There was an obvious difference in the field of work between males and females in 1881. Males tended to have more physical jobs, with 38.5% of the male population working in manual labour. The majority worked within agriculture, which makes sense considering the primary surrounding areas are greenlands. Whereas for women, they were more often engaged in less physical jobs, with 14.5% of the total female population worked in domestic services. However, a large portion of the female working population (37.6%) are classed as either unemployed or their employment is unidentified.

According to the 2011 Census data, the field of work for both males and females has changed considerably throughout Nether Langwith. Nowadays, few women work in the Manufacturing or Construction industries, whilst the majority of women work in Social Services such as in Human Health or Education. Compared to Males who are considerably more involved in the Manufacturing industries, as well as repairing motor vehicles and being involved in construction industries. The 2011 Census showed a much greater and more detailed range of occupations that the dwellers of Nether Langwith are involved in.

== Education ==
Nether Langwith does not have a village school, but there are several schools in nearby villages; such as the Whaley Thorns Primary School, St Joseph's Catholic Primary School and Langwith Bassett Community Primary School.

Results from the 2011 Census show in total, 146 residents of Nether Langwith are classed as having no qualifications. However, 187 residents have qualifications as high as A levels with 80 people having a higher qualification, such as a degree; 24 residents have another form of qualification, such as vocational or foreign eligibility.

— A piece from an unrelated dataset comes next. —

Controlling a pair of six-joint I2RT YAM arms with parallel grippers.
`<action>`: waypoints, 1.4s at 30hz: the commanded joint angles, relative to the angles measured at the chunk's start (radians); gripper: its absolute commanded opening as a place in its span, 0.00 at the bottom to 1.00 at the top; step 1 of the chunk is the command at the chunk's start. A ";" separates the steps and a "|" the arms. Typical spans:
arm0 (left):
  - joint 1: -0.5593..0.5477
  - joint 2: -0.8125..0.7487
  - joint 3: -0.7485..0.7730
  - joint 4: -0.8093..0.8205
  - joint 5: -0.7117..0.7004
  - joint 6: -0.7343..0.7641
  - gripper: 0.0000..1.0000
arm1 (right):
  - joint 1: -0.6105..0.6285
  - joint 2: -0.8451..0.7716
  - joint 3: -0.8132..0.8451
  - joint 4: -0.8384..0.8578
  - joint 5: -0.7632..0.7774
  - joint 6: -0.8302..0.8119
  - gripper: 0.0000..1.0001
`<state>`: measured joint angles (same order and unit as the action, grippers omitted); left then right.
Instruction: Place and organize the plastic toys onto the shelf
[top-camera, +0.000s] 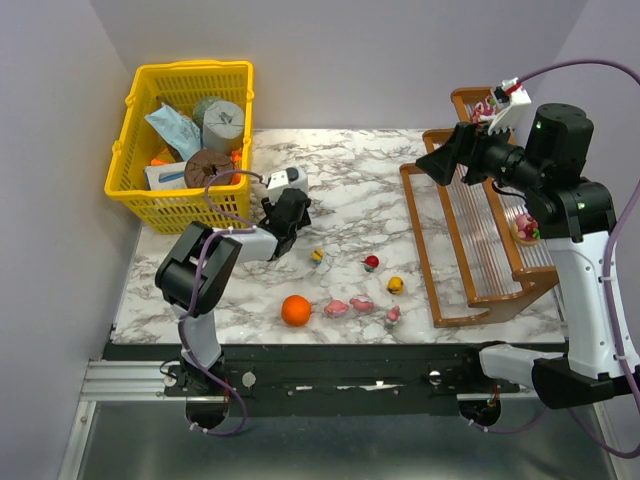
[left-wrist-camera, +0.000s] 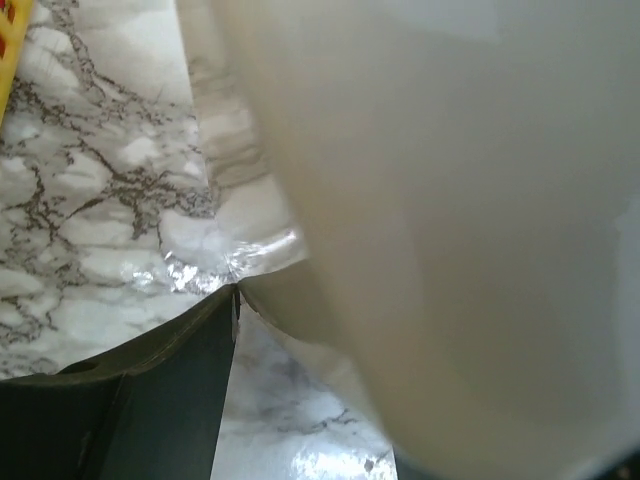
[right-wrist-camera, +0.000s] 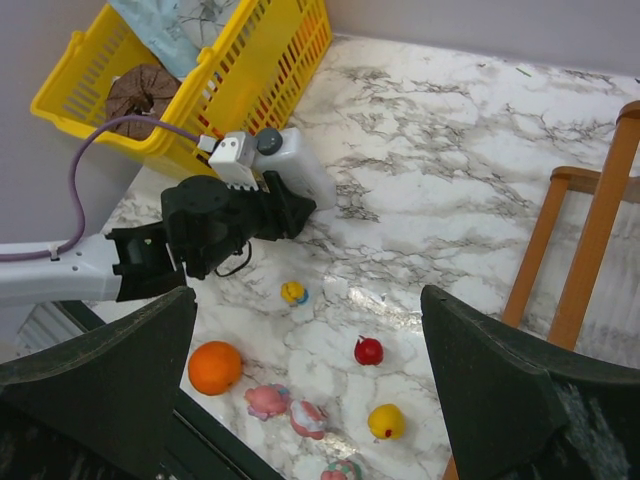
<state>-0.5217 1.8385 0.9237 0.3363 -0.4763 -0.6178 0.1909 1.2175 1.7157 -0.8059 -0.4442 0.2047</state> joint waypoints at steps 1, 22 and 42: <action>0.037 0.053 0.056 0.010 0.028 0.039 0.64 | 0.007 -0.016 -0.005 -0.013 0.028 -0.008 1.00; -0.057 -0.375 -0.152 -0.247 0.220 -0.025 0.89 | 0.007 -0.035 -0.019 -0.095 -0.004 -0.047 1.00; -0.138 -0.880 -0.148 -0.546 0.252 0.131 0.99 | 0.632 -0.104 -0.597 0.303 0.240 -0.129 1.00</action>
<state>-0.6563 1.0321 0.7444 -0.1211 -0.1684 -0.5220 0.6941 1.1175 1.1954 -0.6559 -0.3485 0.1379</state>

There is a small number, of 26 people, who are full-time students over the age of 16 – of which only 4 are economically active and employed.

== Health care and wellbeing ==
Information from the 2011 Census, found of the total population, 470 residents were classed to have between fair and very good health, with the remaining 56 dwellers assessed as having bad to very bad health. The majority of Nether Langwith people did not suffer from a health disability which strongly limited their daily activities – this applied to 361 citizens. However, 92 people suffered from a health problem or disability which was expected to last a minimum of 12 months and limited daily activities largely, with 73 people being affected slightly.